Gov. Sonny Perdue on Friday proposed a pair of slimmed-down state budgets that would raise no taxes but force 250,000 teachers and state employees to take three more days off without pay.
To make up for a state revenue stream that slowed to a trickle over the past 13 months, Perdue was forced to find ways to cut about $1.2 billion from the state budget that took effect July 1. The plan he will present to lawmakers for the final six months of the current fiscal year tops out at $17.4 billion.
The so-called "big budget" for fiscal 2011, which begins July 1, would grow by about $800 million, a sign that Perdue believes the worst of the economic crisis is behind us.
"While many believe that is optimistic, I do not," Perdue said during a news conference in his Capitol office. "Because of the low watermark where we've been historically in these last two years, I'm confident we can make those numbers."
Perdue's budget proposals now go to the General Assembly, where lawmakers traditionally use them as a beginning point for their own spending plans. Lawmakers will not be in session next week as House and Senate budget subcommittees meet to begin that process.
The governor's $18.2 billion budget for 2011 remains an austere plan, one that is nearly $3 billion less than the state was spending just two years ago. That increase, he said, is "not money we'll get to freely spend. It's money we'll be able to utilize to continue meeting those needs."

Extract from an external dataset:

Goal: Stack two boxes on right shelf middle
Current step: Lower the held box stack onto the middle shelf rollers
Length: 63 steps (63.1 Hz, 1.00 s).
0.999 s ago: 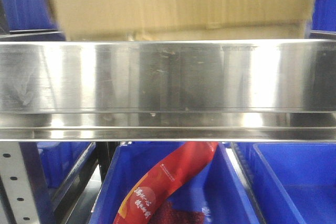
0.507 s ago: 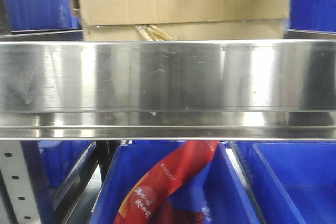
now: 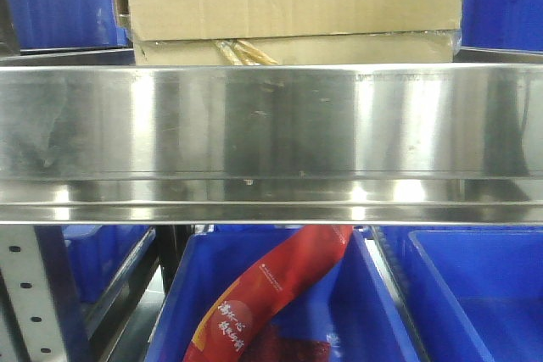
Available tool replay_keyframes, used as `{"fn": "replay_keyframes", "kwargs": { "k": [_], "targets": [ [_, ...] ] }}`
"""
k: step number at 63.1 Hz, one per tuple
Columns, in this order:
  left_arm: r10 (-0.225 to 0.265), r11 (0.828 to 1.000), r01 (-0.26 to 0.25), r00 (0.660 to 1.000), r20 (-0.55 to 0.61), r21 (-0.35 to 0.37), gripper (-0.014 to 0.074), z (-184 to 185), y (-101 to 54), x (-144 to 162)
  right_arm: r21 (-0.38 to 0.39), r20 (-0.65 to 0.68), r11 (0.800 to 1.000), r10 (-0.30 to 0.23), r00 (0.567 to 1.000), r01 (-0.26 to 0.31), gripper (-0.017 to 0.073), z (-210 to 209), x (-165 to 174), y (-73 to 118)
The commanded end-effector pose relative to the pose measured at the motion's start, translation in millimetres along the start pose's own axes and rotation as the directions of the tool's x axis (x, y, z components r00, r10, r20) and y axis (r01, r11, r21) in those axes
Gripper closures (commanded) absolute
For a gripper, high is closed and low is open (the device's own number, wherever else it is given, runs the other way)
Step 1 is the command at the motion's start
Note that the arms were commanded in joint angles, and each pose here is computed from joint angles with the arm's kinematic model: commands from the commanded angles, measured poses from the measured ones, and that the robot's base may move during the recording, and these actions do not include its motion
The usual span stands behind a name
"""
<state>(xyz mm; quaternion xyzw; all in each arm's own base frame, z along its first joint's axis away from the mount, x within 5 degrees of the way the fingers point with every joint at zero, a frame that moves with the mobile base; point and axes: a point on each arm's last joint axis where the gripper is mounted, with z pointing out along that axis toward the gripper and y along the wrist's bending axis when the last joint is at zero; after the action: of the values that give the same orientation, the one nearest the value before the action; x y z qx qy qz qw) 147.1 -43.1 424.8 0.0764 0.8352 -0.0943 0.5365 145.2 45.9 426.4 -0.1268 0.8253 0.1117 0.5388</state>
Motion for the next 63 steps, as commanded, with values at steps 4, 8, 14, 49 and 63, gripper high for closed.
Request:
{"fn": "replay_keyframes", "kwargs": {
  "k": [4,8,14,49,63],
  "targets": [
    [0.001,1.000,-0.004,0.988,0.157,0.021,0.0704,-5.8,4.0,40.6,0.038,0.142,0.998,-0.047,0.989,0.042,0.0713,-6.9,36.1,-2.7],
    [-0.001,0.999,-0.007,0.971,0.238,0.034,0.0704,-9.6,5.2,57.7,0.054,0.199,0.997,-0.064,0.978,0.054,0.0713,-8.3,50.5,-3.9],
    [-0.009,0.999,-0.008,0.947,0.320,0.051,0.0704,-10.1,6.8,81.5,0.072,0.258,0.996,-0.068,0.964,0.051,0.0713,-7.8,68.5,-5.4],
    [-0.018,0.998,-0.010,0.913,0.407,0.067,0.0704,-14.6,8.4,102.6,0.079,0.290,0.996,-0.069,0.955,0.048,0.0713,-7.9,74.1,-6.0],
    [-0.018,0.998,-0.010,0.913,0.407,0.067,0.0704,-14.6,8.4,102.6,0.079,0.292,0.996,-0.069,0.954,0.048,0.0713,-7.9,73.9,-6.0]
  ]
}}
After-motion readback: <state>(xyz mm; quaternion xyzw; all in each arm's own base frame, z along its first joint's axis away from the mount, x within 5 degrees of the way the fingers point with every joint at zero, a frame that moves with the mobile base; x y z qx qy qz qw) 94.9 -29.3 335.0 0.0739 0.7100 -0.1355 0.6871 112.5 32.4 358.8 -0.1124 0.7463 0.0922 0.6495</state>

The budgets, he said, "maintain core services of government."
Also included in the 2011 budget is a plan to float $900 million in bonds for capital projects, including the $300 million for transportation projects that Perdue unveiled Thursday.
Teachers, who were told to take three furlough days just before the start of the current school year, would be required to take three more, as would other state employees, most of whom have already taken at least six days without pay since Jan. 1, 2009. For the second consecutive year, teachers didn't hear anything about pay raises.
In some school districts, county or district surpluses were used to offset teacher furloughs. In Fayette County, a teachers organization is advocating that be the case again, and other counties are likely to try to take a similar path.
Perdue said he built the 2011 budget with no additional furloughs. And while he said he hoped the budgets would prevent state layoffs, some agencies appear to be facing job cuts. The Department of Juvenile Justice, for example, would be required to eliminate more than 40 positions. Others agencies that are listed as having filled positions eliminated under the budget include the departments of Agriculture, Banking, Child Advocate, Emergency Management, Equal Opportunity, Forestry, Revenue and the Secretary of State,
On K-12 education, the overall picture is mixed. For example, in both the 2010 and 2011 budgets, the Department of Education overall would receive more money, largely thanks to federal stimulus funds.
But the basic funding mechanism for schools, the Quality Basic Education funding formula, shows a $450 million reduction for the rest of 2010 and $527 million in cuts for 2011.
Of that $450 million in 2010, about half would come from the teacher furloughs (roughly $30 million per day in savings) and through increased health care costs for teachers, administration and staff, leaving about $218 million in actual classroom cuts.
Nearly all state employees, in fact, would be paying more for health care or already are, as the governor pushed agencies to make cuts the past several months as monthly revenues plunged.
The state Department of Corrections would close a prison in Hardwick, eliminating 694 beds. The state would also eliminate $1.5 million in grants for driver's education programs across the state. Two teacher scholarship programs would be eliminated, as would the stipend received by more than 2,000 teachers who have obtained national board certification.
Perdue's budget continues to fund the museums of Music, Sports and Aviation. All three are in Perdue's home Middle Georgia region.
As expected, there are no tax increases in either budget, but there is at least one new source of revenue, a sort of "bed tax" charged to hospitals and a fee on managed care providers. Together those fees would raise about $345 million and would largely go to fund increased Medicaid costs.
That plan is similar to one Perdue proposed a year ago, but which legislators rejected. House Majority Leader Jerry Keen (R-St. Simons) said Friday that he sees no reason to accept it now.
The plan to add a fee to managed care providers "will affect small businesses only," Keen said. "It will tax small business owners and the hardware stores and the restaurants and stuff like that when there's already a tremendous amount of pressure on health care costs."
Keen said he understands the pressure Perdue is under. "I'm hoping we can find an alternative or more creative way."
Keen, however, was intrigued by Perdue's plan to tap a Georgia Environmental Facilities Authority fund for $288 million through a series of bond market transactions.
"Sounds like a pretty good idea," Keen said. "If he can do that and there's a market for that, it sounds like something I can support."
In terms of state tax revenues, Perdue is estimating that individual income tax collections will increase by about $350 million in 2011 to $7.52 billion and state sales tax collections to grow about $200 million to $5.28 billion. Corporate income taxes would see a modest $5 million increase to $580 million in 2011.
Tobacco and motor fuel taxes would both produce slight declines in revenue, according to Perdue's estimates.